WHAT YOU ARE ASKED TO DO: Each line below must be set down exactly as it stands.

TASK INPUT:
━━━━━━━━━━━━━━━━━━━━━━━━━━━━━━

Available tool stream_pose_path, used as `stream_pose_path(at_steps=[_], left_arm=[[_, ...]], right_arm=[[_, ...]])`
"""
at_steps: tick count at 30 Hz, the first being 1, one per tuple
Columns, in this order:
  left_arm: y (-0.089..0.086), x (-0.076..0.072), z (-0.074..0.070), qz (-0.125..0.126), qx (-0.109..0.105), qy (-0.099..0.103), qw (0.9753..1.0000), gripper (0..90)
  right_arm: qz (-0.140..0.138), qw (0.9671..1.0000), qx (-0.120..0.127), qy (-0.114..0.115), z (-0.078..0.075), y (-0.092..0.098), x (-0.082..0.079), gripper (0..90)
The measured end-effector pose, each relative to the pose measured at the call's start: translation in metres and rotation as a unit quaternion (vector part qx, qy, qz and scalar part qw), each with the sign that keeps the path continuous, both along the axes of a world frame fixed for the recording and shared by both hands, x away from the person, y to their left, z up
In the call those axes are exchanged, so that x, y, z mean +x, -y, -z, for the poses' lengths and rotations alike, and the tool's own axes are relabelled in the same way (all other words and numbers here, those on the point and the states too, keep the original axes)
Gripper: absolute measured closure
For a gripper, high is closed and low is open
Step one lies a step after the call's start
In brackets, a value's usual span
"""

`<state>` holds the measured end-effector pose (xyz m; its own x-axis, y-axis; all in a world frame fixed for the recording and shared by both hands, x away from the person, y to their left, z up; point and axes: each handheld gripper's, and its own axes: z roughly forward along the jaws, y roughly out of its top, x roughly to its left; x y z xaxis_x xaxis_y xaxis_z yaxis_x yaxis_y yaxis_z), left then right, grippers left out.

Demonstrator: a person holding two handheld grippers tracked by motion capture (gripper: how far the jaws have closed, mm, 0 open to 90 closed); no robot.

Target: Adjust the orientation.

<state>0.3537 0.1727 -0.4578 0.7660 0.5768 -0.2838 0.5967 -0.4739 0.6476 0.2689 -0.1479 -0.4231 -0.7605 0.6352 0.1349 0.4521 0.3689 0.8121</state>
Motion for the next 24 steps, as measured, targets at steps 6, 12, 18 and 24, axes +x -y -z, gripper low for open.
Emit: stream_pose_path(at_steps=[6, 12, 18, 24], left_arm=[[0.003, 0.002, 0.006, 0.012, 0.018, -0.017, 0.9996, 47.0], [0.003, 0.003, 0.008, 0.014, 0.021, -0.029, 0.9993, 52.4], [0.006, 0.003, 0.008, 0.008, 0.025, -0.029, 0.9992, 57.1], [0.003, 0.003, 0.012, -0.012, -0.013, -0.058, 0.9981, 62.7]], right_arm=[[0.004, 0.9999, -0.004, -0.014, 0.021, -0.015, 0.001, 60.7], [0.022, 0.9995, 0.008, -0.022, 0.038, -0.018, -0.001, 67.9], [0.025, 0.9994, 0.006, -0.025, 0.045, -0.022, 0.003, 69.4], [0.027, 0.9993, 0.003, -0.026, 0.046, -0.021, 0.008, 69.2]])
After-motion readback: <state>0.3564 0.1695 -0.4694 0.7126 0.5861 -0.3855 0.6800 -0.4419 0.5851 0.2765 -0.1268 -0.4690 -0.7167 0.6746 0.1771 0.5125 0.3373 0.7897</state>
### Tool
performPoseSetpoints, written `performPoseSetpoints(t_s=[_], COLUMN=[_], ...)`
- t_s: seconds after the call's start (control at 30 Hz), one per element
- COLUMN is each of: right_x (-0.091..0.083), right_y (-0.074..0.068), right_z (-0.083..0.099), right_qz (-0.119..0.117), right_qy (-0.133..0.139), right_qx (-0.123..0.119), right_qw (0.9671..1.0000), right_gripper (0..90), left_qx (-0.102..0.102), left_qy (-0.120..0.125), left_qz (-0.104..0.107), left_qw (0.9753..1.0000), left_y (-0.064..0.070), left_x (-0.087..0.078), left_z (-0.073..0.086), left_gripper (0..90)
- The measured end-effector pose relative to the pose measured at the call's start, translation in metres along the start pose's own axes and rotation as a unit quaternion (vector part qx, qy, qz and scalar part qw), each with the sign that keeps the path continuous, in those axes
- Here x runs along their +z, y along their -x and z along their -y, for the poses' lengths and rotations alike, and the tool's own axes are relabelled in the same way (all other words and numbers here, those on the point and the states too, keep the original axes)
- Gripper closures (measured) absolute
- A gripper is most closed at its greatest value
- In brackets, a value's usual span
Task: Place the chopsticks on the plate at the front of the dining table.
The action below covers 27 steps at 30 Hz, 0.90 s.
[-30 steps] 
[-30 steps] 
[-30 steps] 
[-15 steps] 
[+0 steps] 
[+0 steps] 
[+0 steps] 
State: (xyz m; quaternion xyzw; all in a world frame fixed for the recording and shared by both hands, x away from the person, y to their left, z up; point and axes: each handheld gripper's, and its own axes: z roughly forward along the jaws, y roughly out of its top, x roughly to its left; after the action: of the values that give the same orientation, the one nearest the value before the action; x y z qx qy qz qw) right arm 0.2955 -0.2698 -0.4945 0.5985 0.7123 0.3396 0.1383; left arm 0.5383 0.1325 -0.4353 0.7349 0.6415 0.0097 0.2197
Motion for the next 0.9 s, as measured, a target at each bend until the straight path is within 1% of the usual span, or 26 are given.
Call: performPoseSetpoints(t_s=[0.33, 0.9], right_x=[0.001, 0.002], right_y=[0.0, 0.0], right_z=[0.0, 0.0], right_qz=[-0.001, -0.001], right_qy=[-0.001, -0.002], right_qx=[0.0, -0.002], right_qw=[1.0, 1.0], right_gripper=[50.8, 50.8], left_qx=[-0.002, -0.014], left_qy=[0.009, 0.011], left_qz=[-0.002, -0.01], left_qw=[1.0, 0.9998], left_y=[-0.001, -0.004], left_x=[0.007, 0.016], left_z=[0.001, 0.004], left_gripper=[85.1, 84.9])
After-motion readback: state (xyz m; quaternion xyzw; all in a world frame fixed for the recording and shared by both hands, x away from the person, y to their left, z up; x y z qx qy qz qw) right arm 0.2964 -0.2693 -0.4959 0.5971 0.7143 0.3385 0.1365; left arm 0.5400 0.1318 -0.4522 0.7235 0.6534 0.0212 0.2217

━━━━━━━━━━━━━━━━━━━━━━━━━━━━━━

RESULT FOR THIS EXERCISE:
Available tool stream_pose_path, used as `stream_pose_path(at_steps=[_], left_arm=[[_, ...]], right_arm=[[_, ...]])`
"""
at_steps: tick count at 30 Hz, the first being 1, one per tuple
Columns, in this order:
  left_arm: y (-0.089..0.086), x (-0.076..0.072), z (-0.074..0.070), qz (-0.125..0.126), qx (-0.109..0.105), qy (-0.099..0.103), qw (0.9753..1.0000), gripper (0..90)
  right_arm: qz (-0.140..0.138), qw (0.9671..1.0000), qx (-0.120..0.127), qy (-0.114..0.115), z (-0.078..0.075), y (-0.092..0.098), x (-0.082..0.079), gripper (0..90)
The measured end-effector pose, each relative to the pose measured at the call's start: translation in metres and rotation as a unit quaternion (vector part qx, qy, qz and scalar part qw), each with the sign that keeps the path continuous, both along the axes of a world frame fixed for the recording and shared by both hands, x away from the person, y to their left, z up
In the call those axes are exchanged, so that x, y, z mean +x, -y, -z, for the poses' lengths and rotations alike, and the tool's own axes are relabelled in the same way (all other words and numbers here, those on the point and the states too, keep the original axes)
Gripper: absolute measured closure
For a gripper, high is closed and low is open
Step one lies a step after the call's start
In brackets, a value's usual span
"""

`<state>` holds the measured end-effector pose (xyz m; its own x-axis, y-axis; all in a world frame fixed for the recording and shared by both hands, x away from the person, y to their left, z up; point and axes: each handheld gripper's, and its own axes: z roughly forward along the jaws, y roughly out of its top, x roughly to its left; x y z xaxis_x xaxis_y xaxis_z yaxis_x yaxis_y yaxis_z), left then right, grippers left out.

Demonstrator: a person holding two handheld grippers tracked by motion capture (gripper: how far the jaws have closed, mm, 0 open to 90 closed); no robot.

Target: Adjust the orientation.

<state>0.3537 0.1727 -0.4578 0.7660 0.5768 -0.2838 0.5967 -0.4739 0.6476 0.2689 -0.1479 -0.4231 -0.7605 0.6352 0.1349 0.4521 0.3689 0.8121</state>
Motion for the next 24 steps, as measured, targets at steps 6, 12, 18 and 24, axes +x -y -z, gripper low for open.
Emit: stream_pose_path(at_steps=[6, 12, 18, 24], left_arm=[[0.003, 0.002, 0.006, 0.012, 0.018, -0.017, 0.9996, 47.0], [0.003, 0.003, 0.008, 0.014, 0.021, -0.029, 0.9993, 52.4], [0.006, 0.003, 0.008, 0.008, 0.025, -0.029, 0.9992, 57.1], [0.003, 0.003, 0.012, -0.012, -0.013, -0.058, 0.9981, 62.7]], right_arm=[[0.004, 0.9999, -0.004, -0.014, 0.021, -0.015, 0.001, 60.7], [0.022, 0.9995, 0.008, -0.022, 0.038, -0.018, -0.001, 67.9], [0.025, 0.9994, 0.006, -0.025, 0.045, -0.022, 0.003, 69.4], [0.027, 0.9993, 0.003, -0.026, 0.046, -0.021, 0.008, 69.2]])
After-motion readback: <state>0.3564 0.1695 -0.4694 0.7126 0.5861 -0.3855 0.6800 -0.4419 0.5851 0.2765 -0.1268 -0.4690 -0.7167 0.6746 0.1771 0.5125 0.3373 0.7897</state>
### Tool
performPoseSetpoints, written `performPoseSetpoints(t_s=[_], COLUMN=[_], ...)`
- t_s: seconds after the call's start (control at 30 Hz), one per element
- COLUMN is each of: right_x (-0.091..0.083), right_y (-0.074..0.068), right_z (-0.083..0.099), right_qz (-0.119..0.117), right_qy (-0.133..0.139), right_qx (-0.123..0.119), right_qw (0.9671..1.0000), right_gripper (0..90), left_qx (-0.102..0.102), left_qy (-0.120..0.125), left_qz (-0.104..0.107), left_qw (0.9753..1.0000), left_y (-0.064..0.070), left_x (-0.087..0.078), left_z (-0.073..0.086), left_gripper (0..90)
- The measured end-effector pose relative to the pose measured at the call's start, translation in metres along the start pose's own axes and rotation as a unit quaternion (vector part qx, qy, qz and scalar part qw), each with the sign that keeps the path continuous, in those axes
- Here x runs along their +z, y along their -x and z along their -y, for the poses' lengths and rotations alike, and the tool's own axes are relabelled in the same way (all other words and numbers here, those on the point and the states too, keep the original axes)
- Gripper closures (measured) absolute
- A gripper is most closed at its greatest value
- In brackets, a value's usual span
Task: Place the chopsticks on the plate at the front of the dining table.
The action below covers 27 steps at 30 Hz, 0.90 s.
[-30 steps] 
[-30 steps] 
[-30 steps] 
[-15 steps] 
[+0 steps] 
[+0 steps] 
[+0 steps] 
State: (xyz m; quaternion xyzw; all in a world frame fixed for the recording and shared by both hands, x away from the person, y to their left, z up; point and axes: each handheld gripper's, and its own axes: z roughly forward along the jaws, y roughly out of its top, x roughly to its left; after the action: of the values that give the same orientation, the one nearest the value before the action; x y z qx qy qz qw) right arm 0.2955 -0.2698 -0.4945 0.5985 0.7123 0.3396 0.1383; left arm 0.5383 0.1325 -0.4353 0.7349 0.6415 0.0097 0.2197
Motion for the next 0.9 s, as measured, a target at each bend until the straight path is within 1% of the usual span, or 26 are given.
Call: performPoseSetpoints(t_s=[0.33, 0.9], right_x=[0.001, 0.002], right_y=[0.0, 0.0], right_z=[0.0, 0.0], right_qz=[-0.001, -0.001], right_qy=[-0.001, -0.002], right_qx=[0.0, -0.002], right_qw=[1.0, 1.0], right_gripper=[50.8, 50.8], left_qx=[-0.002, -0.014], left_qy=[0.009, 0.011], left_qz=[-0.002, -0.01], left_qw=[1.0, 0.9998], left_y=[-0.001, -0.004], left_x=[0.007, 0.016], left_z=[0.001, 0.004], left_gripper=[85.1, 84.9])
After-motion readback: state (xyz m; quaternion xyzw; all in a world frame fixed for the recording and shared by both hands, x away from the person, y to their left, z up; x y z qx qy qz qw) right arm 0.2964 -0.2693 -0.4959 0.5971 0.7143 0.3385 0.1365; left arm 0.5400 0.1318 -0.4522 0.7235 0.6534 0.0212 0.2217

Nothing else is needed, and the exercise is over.